Stored dataset items
╭──
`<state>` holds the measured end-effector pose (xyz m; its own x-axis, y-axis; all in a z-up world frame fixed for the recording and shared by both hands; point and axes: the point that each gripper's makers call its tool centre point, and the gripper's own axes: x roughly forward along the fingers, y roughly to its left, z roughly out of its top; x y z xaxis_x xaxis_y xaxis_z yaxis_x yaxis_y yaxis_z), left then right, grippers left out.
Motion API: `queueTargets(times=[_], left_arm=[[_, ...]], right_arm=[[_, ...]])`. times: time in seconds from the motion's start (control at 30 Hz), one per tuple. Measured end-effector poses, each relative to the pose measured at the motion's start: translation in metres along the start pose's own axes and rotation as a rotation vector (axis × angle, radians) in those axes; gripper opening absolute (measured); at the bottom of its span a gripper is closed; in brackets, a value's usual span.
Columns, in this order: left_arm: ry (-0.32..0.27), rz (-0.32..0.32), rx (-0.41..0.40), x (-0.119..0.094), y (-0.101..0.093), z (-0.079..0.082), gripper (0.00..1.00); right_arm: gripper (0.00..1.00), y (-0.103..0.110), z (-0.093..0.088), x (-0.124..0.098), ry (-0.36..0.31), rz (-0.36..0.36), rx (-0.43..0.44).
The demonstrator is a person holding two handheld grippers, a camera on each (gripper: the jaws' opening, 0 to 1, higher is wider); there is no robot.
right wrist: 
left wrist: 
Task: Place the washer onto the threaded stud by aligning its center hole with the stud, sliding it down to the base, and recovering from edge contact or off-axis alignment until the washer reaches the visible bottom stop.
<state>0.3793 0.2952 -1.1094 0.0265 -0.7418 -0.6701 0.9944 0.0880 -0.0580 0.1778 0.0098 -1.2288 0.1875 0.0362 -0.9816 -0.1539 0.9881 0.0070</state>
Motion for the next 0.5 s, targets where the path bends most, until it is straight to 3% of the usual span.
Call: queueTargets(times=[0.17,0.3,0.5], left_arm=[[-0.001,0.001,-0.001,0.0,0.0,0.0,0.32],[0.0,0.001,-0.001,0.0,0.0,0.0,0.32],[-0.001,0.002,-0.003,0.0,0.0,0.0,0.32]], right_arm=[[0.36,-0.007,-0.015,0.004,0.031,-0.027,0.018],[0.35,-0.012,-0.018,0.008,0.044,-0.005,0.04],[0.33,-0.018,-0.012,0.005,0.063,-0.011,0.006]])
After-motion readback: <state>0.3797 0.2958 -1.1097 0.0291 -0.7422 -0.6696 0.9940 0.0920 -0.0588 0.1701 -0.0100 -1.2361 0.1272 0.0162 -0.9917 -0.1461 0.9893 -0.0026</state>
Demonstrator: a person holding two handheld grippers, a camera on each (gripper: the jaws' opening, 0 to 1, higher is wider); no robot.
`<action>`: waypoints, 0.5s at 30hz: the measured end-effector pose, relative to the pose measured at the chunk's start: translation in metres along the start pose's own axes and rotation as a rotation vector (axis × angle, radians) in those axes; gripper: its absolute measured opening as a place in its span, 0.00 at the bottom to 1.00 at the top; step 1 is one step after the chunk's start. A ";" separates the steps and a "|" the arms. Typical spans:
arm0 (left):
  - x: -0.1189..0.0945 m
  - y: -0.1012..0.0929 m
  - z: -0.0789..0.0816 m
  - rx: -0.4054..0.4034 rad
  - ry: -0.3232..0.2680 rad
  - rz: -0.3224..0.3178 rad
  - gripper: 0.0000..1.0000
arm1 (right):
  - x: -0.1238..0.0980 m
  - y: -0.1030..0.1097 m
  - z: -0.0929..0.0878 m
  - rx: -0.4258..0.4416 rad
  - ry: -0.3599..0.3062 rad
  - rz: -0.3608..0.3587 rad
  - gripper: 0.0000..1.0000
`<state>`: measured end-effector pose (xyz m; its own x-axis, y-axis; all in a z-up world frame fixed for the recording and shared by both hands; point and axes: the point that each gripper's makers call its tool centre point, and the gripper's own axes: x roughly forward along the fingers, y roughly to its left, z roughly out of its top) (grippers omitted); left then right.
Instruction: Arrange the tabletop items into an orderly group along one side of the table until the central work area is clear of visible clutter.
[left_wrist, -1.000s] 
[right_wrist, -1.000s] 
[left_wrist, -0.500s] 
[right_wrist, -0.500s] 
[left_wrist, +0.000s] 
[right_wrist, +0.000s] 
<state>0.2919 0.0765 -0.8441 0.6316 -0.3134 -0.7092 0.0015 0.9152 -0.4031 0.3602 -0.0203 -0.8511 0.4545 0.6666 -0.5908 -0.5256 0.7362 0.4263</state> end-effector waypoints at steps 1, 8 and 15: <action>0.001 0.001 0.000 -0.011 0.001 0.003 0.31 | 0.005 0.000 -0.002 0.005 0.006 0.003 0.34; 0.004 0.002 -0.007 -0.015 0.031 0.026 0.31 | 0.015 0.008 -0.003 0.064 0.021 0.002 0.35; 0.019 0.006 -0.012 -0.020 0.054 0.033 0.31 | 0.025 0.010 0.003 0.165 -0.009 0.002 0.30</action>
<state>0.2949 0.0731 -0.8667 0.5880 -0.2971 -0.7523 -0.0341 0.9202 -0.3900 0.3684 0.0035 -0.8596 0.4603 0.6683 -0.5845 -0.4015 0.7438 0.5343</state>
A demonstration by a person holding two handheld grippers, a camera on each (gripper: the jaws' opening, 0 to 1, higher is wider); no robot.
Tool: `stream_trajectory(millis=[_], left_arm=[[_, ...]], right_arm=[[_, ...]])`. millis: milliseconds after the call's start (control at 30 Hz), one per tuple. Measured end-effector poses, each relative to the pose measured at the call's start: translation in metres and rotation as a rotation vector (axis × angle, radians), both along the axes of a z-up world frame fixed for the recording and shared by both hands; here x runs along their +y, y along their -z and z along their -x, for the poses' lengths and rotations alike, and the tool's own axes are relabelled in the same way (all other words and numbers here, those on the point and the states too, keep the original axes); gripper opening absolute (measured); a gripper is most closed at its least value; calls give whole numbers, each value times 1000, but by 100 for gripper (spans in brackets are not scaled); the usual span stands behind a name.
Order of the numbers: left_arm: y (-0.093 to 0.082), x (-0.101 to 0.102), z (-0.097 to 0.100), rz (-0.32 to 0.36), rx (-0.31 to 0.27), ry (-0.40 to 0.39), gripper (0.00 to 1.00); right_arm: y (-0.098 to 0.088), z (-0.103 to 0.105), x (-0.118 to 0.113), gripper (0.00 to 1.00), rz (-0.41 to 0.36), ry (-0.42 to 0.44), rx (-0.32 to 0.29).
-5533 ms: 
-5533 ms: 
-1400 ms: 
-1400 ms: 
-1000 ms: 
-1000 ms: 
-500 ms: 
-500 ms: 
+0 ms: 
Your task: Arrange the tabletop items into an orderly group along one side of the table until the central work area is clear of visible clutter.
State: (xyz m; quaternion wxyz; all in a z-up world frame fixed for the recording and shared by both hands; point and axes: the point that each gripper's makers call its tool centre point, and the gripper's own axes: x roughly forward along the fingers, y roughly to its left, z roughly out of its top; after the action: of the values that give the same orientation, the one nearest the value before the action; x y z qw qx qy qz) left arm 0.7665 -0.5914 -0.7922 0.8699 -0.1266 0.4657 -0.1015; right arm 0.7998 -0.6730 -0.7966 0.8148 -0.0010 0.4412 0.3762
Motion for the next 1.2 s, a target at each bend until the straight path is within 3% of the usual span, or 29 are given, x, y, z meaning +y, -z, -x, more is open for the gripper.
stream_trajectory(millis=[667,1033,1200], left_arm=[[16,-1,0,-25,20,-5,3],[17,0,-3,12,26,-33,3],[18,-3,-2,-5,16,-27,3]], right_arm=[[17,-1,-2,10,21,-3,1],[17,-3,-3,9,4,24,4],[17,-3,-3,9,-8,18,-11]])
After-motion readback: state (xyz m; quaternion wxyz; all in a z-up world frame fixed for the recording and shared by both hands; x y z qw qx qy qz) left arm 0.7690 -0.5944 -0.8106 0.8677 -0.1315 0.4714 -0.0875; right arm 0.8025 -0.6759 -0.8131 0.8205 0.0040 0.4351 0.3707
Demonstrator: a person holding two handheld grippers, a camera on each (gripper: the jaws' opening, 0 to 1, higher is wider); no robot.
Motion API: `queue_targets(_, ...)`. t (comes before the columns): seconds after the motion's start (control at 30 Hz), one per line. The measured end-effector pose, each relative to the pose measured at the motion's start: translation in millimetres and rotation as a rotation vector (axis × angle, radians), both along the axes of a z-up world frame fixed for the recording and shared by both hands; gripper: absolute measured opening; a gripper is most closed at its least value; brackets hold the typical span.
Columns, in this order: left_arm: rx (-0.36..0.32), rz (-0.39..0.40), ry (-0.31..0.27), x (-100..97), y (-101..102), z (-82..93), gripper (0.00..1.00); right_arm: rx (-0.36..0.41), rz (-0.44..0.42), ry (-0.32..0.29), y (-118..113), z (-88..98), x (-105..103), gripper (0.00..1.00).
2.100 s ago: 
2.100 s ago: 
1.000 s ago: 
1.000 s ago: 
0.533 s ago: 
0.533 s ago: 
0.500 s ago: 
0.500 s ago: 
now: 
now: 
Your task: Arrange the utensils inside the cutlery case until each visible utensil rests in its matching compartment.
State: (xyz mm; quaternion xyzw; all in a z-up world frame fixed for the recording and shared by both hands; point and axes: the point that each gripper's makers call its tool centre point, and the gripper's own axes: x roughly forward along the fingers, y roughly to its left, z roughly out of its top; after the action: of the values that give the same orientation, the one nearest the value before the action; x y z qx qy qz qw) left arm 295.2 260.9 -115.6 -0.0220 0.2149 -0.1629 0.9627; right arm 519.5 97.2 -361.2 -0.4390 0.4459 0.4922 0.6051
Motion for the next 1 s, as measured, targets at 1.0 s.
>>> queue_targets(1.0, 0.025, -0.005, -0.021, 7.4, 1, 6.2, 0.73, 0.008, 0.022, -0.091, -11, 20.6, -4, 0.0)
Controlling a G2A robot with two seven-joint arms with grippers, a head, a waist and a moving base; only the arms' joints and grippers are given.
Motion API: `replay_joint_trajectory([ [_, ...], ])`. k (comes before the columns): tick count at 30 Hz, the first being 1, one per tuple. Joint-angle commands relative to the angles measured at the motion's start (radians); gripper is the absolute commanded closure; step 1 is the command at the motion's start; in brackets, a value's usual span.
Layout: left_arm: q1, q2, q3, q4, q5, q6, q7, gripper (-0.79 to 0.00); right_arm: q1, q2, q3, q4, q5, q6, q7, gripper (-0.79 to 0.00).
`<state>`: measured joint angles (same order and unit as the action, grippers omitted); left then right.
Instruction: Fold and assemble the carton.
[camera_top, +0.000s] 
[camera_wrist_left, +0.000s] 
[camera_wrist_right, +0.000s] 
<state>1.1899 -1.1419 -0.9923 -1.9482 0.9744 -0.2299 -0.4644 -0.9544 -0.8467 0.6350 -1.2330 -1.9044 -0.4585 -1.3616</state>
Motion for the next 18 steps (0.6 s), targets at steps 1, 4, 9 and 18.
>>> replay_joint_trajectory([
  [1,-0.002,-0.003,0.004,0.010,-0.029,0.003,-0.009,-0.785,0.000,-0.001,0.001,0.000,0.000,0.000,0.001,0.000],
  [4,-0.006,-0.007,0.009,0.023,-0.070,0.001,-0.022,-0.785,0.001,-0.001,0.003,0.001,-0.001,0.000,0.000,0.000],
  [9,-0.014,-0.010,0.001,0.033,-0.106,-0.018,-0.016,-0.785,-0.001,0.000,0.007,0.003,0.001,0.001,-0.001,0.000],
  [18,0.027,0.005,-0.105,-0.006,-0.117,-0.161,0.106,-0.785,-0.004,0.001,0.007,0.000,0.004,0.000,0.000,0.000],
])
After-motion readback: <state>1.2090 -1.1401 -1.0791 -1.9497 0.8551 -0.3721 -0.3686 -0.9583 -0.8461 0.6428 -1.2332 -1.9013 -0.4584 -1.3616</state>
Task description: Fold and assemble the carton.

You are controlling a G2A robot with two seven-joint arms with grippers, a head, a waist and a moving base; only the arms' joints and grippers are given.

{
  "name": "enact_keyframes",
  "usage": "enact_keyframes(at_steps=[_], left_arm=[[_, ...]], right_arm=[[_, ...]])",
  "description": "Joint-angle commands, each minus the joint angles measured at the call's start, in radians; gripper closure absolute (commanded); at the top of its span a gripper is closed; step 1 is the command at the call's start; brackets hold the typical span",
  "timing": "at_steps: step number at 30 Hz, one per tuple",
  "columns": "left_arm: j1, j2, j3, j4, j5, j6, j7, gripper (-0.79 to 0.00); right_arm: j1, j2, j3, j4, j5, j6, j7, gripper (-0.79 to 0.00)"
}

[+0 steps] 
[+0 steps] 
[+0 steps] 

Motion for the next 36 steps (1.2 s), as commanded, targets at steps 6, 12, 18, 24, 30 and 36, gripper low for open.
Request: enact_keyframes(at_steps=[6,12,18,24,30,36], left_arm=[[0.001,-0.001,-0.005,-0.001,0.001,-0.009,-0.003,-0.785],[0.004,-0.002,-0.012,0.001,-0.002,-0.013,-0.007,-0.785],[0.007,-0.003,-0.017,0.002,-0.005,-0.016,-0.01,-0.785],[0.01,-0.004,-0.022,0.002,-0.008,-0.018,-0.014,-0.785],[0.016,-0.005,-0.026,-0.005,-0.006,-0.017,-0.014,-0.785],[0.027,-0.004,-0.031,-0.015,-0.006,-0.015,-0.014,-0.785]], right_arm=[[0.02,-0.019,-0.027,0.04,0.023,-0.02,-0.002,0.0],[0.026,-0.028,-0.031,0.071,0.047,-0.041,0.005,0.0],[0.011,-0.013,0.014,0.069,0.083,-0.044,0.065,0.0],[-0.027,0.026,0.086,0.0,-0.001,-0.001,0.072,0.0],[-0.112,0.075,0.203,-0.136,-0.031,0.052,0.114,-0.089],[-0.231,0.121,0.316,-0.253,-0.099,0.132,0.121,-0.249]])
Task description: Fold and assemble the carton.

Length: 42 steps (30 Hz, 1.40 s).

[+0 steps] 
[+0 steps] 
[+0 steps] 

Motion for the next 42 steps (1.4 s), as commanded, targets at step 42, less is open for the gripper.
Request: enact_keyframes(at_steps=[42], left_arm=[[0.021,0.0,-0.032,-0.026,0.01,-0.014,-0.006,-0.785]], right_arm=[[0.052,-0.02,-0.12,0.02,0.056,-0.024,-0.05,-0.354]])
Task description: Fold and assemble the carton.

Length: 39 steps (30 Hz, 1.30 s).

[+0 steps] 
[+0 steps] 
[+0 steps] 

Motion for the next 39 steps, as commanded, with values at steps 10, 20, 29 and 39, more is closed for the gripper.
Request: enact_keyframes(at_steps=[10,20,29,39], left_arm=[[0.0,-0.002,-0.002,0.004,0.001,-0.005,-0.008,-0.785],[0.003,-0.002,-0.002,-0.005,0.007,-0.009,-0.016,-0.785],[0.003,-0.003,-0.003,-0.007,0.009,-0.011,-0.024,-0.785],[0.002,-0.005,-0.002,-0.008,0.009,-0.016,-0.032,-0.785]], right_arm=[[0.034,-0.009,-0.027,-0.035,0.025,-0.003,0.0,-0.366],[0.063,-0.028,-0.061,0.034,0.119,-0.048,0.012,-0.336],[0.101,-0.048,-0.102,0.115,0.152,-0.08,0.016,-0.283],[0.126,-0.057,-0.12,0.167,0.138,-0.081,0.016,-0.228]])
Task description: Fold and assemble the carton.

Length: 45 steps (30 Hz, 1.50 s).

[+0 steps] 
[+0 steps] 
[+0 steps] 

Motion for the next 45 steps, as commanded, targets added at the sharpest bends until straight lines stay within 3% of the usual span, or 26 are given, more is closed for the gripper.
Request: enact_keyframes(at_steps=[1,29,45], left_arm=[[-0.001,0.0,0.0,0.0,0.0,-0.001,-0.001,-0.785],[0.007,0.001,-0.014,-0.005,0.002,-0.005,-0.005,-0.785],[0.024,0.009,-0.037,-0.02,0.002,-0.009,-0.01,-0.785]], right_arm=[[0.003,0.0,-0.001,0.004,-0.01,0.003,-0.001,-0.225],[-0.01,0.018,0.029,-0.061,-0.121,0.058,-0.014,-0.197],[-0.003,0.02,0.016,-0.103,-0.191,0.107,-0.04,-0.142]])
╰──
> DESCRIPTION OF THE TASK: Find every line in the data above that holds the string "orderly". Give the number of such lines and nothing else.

> FINISHED TASK: 2